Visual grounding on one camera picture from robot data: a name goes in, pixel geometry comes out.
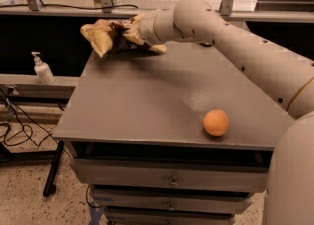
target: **robotic arm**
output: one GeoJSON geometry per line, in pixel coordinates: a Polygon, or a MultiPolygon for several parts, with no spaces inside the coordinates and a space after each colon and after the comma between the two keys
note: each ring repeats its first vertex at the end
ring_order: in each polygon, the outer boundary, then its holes
{"type": "Polygon", "coordinates": [[[264,225],[314,221],[314,62],[224,21],[203,0],[182,0],[138,25],[138,41],[209,42],[292,117],[278,141],[266,188],[264,225]]]}

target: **desk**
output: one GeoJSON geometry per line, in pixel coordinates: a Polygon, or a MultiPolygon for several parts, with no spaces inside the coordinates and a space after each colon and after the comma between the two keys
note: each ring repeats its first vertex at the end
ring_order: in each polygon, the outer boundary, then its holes
{"type": "Polygon", "coordinates": [[[215,48],[91,56],[54,137],[112,222],[232,224],[294,120],[215,48]],[[202,119],[226,111],[221,137],[202,119]]]}

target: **pump bottle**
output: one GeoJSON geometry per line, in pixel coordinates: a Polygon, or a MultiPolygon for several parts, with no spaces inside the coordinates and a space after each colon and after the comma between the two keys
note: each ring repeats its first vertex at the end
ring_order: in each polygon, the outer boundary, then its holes
{"type": "Polygon", "coordinates": [[[52,84],[55,82],[55,78],[50,70],[50,67],[45,62],[42,62],[41,58],[39,57],[39,52],[31,52],[34,56],[35,61],[35,71],[38,74],[41,82],[43,84],[52,84]]]}

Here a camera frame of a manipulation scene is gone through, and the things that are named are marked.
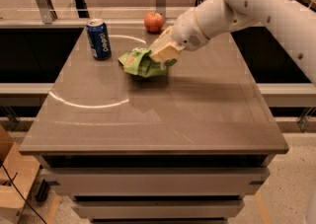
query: blue can
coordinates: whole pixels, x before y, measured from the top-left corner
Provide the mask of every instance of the blue can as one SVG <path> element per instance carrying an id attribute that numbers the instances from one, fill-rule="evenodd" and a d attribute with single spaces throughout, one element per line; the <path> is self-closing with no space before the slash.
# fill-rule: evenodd
<path id="1" fill-rule="evenodd" d="M 87 34 L 92 50 L 92 55 L 97 60 L 111 57 L 111 47 L 107 25 L 101 19 L 93 19 L 87 23 Z"/>

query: can top
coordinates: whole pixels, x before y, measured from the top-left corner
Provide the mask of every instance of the can top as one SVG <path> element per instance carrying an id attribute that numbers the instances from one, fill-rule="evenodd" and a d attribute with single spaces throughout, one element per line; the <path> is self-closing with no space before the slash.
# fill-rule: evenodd
<path id="1" fill-rule="evenodd" d="M 90 27 L 97 27 L 99 25 L 102 25 L 104 21 L 102 19 L 92 19 L 88 21 L 88 26 Z"/>

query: workbench
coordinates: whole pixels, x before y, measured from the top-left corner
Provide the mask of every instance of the workbench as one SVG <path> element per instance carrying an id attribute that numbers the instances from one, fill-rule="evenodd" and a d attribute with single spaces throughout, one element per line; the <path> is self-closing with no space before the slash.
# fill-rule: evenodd
<path id="1" fill-rule="evenodd" d="M 91 222 L 226 223 L 288 151 L 231 34 L 143 79 L 118 57 L 157 35 L 107 24 L 112 57 L 95 60 L 83 30 L 21 153 Z"/>

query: apple
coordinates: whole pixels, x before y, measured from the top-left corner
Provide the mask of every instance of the apple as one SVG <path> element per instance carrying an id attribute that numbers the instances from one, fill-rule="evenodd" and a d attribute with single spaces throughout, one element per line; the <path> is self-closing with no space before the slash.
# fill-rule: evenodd
<path id="1" fill-rule="evenodd" d="M 159 33 L 164 25 L 164 18 L 157 12 L 149 12 L 144 17 L 144 25 L 148 32 Z"/>

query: soda can
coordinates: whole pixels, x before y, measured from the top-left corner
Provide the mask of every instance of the soda can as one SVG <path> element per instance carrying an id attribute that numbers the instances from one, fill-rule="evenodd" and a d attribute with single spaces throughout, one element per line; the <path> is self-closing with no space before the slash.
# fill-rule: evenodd
<path id="1" fill-rule="evenodd" d="M 97 60 L 111 57 L 111 47 L 107 25 L 101 19 L 93 19 L 87 23 L 87 34 L 92 50 L 92 55 Z"/>

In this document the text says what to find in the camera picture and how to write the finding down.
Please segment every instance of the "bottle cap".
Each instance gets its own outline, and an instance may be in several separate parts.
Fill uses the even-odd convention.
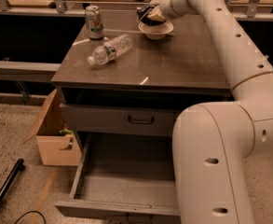
[[[96,63],[95,58],[93,56],[88,57],[88,62],[90,65],[94,65]]]

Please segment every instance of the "cardboard box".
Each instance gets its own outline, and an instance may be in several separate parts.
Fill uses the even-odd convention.
[[[43,103],[25,140],[35,136],[44,165],[77,166],[81,151],[75,137],[69,134],[58,136],[64,123],[60,104],[61,99],[55,90]]]

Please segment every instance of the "aluminum can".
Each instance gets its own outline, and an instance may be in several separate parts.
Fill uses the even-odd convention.
[[[98,6],[86,7],[86,25],[90,39],[101,39],[103,37],[102,16]]]

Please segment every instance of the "plastic bottle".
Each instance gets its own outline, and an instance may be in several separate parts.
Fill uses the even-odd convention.
[[[127,52],[132,46],[132,39],[127,34],[117,36],[97,47],[88,57],[88,62],[91,66],[100,67]]]

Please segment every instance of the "bowl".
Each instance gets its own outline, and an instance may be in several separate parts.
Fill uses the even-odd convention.
[[[140,22],[138,28],[146,35],[147,38],[151,40],[160,40],[164,38],[168,33],[172,32],[173,25],[169,21],[166,21],[156,26],[149,26],[144,24],[143,22]]]

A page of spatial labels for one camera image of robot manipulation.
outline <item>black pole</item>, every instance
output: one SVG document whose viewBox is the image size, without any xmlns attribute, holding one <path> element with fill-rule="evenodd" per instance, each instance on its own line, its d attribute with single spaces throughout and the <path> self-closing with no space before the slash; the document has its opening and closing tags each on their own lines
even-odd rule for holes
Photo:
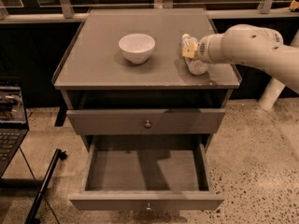
<svg viewBox="0 0 299 224">
<path fill-rule="evenodd" d="M 39 223 L 39 220 L 36 219 L 36 213 L 38 211 L 39 205 L 41 204 L 41 201 L 42 201 L 44 195 L 46 194 L 46 190 L 47 190 L 48 184 L 50 182 L 50 179 L 52 177 L 52 174 L 54 172 L 56 163 L 57 163 L 58 159 L 62 158 L 62 155 L 65 155 L 65 153 L 62 152 L 60 149 L 56 149 L 56 151 L 53 155 L 53 158 L 50 162 L 49 168 L 44 176 L 41 187 L 36 195 L 35 201 L 32 204 L 30 212 L 26 218 L 25 224 Z"/>
</svg>

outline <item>laptop keyboard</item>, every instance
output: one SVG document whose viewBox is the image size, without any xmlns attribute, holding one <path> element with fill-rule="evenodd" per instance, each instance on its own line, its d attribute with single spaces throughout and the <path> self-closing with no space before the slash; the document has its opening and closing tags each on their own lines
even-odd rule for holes
<svg viewBox="0 0 299 224">
<path fill-rule="evenodd" d="M 0 133 L 0 161 L 8 160 L 10 151 L 14 148 L 20 133 Z"/>
</svg>

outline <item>laptop screen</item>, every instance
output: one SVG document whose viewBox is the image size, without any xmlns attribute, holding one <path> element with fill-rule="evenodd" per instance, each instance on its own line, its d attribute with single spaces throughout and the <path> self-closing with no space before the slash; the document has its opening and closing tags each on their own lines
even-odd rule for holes
<svg viewBox="0 0 299 224">
<path fill-rule="evenodd" d="M 27 118 L 18 82 L 0 80 L 0 128 L 27 128 Z"/>
</svg>

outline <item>bottle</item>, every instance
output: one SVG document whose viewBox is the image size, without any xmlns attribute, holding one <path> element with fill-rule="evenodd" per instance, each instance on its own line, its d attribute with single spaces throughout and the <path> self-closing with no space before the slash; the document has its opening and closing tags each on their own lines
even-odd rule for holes
<svg viewBox="0 0 299 224">
<path fill-rule="evenodd" d="M 186 57 L 184 56 L 185 62 L 188 66 L 189 71 L 193 75 L 202 75 L 207 71 L 207 64 L 202 63 L 198 58 L 197 58 L 197 47 L 198 47 L 198 41 L 195 37 L 191 37 L 188 34 L 184 34 L 182 36 L 182 41 L 181 41 L 181 46 L 182 50 L 189 46 L 190 44 L 193 44 L 193 49 L 194 52 L 191 51 L 190 56 Z"/>
</svg>

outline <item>laptop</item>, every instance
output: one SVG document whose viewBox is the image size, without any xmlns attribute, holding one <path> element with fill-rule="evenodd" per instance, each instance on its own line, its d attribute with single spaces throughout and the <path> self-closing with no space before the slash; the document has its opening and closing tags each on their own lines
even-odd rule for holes
<svg viewBox="0 0 299 224">
<path fill-rule="evenodd" d="M 0 77 L 0 178 L 29 131 L 18 77 Z"/>
</svg>

* _Work task_
Please go through the material and return each line where the word "bottle" appears.

* _Task solution_
target: **pump bottle**
Please segment every instance of the "bottle cap".
Please segment every instance of the "plastic bottle".
outline <item>bottle</item>, every instance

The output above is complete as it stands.